*Work request*
Every line from the one with "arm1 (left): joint" to the one with "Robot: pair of", including those two, is to be copied exactly; all other lines of the entries below are left out.
----- Data in this exercise
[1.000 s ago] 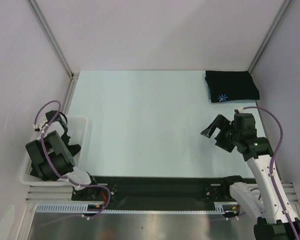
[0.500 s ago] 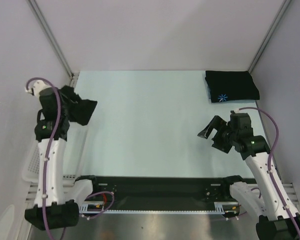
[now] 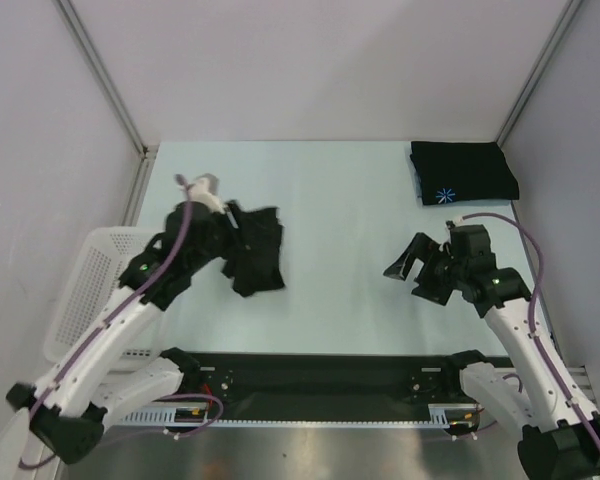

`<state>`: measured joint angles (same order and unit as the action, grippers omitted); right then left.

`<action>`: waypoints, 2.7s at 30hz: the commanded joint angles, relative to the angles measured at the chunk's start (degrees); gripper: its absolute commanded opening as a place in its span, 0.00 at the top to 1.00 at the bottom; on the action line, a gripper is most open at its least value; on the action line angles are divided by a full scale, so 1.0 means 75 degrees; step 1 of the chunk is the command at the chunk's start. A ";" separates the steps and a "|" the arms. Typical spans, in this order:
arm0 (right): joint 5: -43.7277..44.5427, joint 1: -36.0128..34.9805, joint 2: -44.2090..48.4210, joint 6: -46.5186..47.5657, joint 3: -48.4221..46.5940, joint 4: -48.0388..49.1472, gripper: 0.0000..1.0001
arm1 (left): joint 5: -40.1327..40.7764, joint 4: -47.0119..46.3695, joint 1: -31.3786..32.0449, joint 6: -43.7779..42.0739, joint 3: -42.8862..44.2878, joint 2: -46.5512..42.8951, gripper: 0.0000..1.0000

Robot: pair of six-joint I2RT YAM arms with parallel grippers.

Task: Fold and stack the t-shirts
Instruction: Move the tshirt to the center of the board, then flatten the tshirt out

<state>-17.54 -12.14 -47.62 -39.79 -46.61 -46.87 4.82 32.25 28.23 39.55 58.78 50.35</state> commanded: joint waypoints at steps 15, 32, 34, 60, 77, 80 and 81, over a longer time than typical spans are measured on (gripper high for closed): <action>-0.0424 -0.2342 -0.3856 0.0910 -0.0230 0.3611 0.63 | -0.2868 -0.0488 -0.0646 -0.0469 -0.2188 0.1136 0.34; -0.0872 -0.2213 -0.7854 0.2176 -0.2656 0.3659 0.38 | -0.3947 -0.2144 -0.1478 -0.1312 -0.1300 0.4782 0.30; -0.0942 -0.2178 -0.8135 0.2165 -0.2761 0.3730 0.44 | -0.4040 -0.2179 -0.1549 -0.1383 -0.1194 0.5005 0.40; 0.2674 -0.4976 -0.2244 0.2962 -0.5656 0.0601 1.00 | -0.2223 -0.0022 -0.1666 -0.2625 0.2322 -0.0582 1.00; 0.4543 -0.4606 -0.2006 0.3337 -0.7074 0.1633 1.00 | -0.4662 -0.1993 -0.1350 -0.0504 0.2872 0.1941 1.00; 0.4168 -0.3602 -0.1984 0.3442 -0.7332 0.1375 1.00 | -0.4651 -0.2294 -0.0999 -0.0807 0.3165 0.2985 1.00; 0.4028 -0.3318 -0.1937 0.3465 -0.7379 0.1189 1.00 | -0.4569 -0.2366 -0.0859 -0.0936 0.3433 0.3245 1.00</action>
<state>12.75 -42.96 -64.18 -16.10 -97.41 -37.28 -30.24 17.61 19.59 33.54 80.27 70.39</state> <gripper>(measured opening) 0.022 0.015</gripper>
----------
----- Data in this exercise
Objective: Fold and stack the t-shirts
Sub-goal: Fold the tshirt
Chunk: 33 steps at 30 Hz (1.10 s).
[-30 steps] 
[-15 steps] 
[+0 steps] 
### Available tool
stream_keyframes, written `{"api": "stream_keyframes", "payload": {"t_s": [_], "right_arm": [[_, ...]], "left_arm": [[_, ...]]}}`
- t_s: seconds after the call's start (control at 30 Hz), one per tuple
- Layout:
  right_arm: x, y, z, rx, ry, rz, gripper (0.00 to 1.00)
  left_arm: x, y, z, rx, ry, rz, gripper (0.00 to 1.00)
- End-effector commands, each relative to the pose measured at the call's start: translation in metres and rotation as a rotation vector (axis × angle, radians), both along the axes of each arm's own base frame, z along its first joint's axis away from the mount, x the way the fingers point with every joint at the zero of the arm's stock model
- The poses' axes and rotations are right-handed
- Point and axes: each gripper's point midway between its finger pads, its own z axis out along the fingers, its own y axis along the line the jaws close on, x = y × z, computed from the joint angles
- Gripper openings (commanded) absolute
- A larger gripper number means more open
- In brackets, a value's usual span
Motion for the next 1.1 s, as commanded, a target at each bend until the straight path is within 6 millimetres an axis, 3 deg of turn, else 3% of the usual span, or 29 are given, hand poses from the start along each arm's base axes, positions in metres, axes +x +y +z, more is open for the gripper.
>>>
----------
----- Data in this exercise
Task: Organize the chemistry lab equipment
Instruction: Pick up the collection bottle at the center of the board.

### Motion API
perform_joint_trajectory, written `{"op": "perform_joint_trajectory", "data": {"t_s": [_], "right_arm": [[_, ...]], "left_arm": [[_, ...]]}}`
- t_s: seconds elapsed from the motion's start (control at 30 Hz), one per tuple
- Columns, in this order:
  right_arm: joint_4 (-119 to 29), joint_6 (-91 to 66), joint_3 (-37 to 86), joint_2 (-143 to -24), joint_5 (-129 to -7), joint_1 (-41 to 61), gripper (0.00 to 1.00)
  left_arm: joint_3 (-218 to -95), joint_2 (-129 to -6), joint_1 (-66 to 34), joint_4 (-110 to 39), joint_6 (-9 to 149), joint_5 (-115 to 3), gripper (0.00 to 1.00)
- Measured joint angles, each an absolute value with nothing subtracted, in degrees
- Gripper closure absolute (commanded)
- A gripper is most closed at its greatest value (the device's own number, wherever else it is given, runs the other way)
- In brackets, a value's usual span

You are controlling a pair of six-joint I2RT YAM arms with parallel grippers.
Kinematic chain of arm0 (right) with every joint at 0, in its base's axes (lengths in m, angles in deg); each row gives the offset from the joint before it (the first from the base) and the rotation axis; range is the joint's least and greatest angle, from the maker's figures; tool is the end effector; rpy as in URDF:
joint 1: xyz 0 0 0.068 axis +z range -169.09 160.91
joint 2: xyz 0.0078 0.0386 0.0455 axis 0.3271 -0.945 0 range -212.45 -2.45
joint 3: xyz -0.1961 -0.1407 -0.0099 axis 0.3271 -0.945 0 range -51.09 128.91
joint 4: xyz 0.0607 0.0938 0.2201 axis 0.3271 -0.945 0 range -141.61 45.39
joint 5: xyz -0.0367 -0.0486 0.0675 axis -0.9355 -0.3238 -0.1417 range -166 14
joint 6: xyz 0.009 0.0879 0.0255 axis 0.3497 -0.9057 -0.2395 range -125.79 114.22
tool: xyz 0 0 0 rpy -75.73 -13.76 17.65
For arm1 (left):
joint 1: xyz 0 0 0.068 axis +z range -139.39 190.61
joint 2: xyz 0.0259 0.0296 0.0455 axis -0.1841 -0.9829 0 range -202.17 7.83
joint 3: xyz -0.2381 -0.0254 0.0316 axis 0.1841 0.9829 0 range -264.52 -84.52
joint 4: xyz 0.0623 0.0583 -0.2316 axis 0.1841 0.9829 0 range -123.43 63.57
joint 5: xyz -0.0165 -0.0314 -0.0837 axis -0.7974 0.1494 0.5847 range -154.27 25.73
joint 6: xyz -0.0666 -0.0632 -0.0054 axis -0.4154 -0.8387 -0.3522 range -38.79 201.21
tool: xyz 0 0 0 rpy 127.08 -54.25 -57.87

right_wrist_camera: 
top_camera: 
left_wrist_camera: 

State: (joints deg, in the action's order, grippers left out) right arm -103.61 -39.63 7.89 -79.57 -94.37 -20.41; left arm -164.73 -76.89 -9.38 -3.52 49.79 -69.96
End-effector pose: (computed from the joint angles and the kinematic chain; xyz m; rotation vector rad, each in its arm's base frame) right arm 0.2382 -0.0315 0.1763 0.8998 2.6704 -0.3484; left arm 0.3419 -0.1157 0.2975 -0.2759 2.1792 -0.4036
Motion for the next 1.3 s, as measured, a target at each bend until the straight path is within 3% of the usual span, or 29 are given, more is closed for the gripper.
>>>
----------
*Task solution*
arm1 (left): joint 5: -40.1327..40.7764, joint 4: -47.0119..46.3695, joint 1: -31.3786..32.0449, joint 6: -43.7779..42.0739, joint 3: -42.8862..44.2878, joint 2: -46.5512..42.8951, gripper: 0.0000..1.0000

Robot: pair of six-joint I2RT YAM arms with parallel grippers.

No more output will be given for this exercise.